Furthermore, the rate of off-label prescribing is particularly high with this drug, which is commonly perceived as a "life-style enhancer." In reality, Viagra is a pill being used to treat the side effects of many other drugs. Anti-depressants and blood pressure medications are notorious for causing male impotence; adjusting the levels of those medications may eliminate the problems. More ominously, impotence is an early sign of untreated heart trouble in older men. Prescribing Viagra to those men is unconscionable, given that diet, exercise, and lowering stress levels would have a greater long-term, overall health effect for these men than a pill that gives an instant short cut to an erection.

But the worst news is this: when a person has an adverse drug reaction (as over 3.7 million Americans do every year), it may never be reported by his or her doctor to the FDA. Doctors are required to report drug reactions by phoning them in to the FDA on an 800 line, or by filling out a form to mail to the FDA's MedWatch program. But there's no enforcement of this requirement, and compliance is poor.
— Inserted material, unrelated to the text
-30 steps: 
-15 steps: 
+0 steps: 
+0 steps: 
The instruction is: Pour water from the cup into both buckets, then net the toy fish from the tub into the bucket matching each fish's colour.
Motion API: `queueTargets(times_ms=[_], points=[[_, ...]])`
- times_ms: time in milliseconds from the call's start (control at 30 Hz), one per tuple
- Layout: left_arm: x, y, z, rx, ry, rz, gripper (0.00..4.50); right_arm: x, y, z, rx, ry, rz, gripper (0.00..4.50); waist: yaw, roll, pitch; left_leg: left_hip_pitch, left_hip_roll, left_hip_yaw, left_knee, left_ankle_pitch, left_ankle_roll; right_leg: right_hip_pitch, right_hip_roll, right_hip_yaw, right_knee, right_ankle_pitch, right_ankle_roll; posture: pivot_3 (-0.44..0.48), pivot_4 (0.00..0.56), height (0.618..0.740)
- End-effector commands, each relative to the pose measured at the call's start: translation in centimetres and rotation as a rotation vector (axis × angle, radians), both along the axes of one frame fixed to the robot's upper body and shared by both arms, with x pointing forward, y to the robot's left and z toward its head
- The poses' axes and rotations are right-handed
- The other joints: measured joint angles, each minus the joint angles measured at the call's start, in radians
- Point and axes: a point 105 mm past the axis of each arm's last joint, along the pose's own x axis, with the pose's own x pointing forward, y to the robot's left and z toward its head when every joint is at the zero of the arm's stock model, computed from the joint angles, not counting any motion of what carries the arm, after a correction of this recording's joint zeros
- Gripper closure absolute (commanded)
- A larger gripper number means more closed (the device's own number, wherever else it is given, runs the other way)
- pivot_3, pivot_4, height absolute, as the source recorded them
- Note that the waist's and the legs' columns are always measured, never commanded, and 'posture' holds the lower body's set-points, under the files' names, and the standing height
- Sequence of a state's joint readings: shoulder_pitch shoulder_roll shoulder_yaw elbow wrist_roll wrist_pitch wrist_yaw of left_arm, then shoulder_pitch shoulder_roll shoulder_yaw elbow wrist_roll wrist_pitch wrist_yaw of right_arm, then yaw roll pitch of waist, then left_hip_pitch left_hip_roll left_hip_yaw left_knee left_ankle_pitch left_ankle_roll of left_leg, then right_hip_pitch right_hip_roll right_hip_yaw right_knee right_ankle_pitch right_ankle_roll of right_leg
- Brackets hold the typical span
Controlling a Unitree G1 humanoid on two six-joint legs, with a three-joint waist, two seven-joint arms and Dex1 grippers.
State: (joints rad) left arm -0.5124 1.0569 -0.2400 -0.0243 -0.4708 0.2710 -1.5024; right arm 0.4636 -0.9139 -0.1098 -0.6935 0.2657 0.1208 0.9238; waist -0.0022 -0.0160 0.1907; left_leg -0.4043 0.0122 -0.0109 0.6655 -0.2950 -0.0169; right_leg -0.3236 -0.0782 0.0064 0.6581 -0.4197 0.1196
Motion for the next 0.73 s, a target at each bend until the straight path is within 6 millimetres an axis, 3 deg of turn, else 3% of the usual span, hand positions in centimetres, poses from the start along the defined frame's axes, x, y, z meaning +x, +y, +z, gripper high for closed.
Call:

In fact, it often takes a patient's family to threaten the hospital, doctor, or drug company with a lawsuit for the adverse drug reaction to ever be noticed by the FDA.

Things need to change. The FDA has been under attack from both drug companies (who have already seriously hobbled it) and conservative politicians who want to eliminate it entirely. But in countries where adverse drug reactions are few--such as The Netherlands--a strong government testing and monitoring system is a main priority for government spending. Of course, in The Netherlands, there's also a very strong and vocal consumer group called the Health Action International (HAI), which keeps the pressure on to police drug companies.

Here in the U.S., Ralph Nader's Public Citizen Health Research Group, based in Washington D.C., has long been working for more regulation of drug companies and drug testing. Other groups, from the American Association for Retired Persons (AARP) to the Gray Panthers, have also leapt into the fray.

Before you decide you need a pill to cure your problems, think twice about what that medicine might do to you. And consider volunteering to help fight for safer prescription drugs.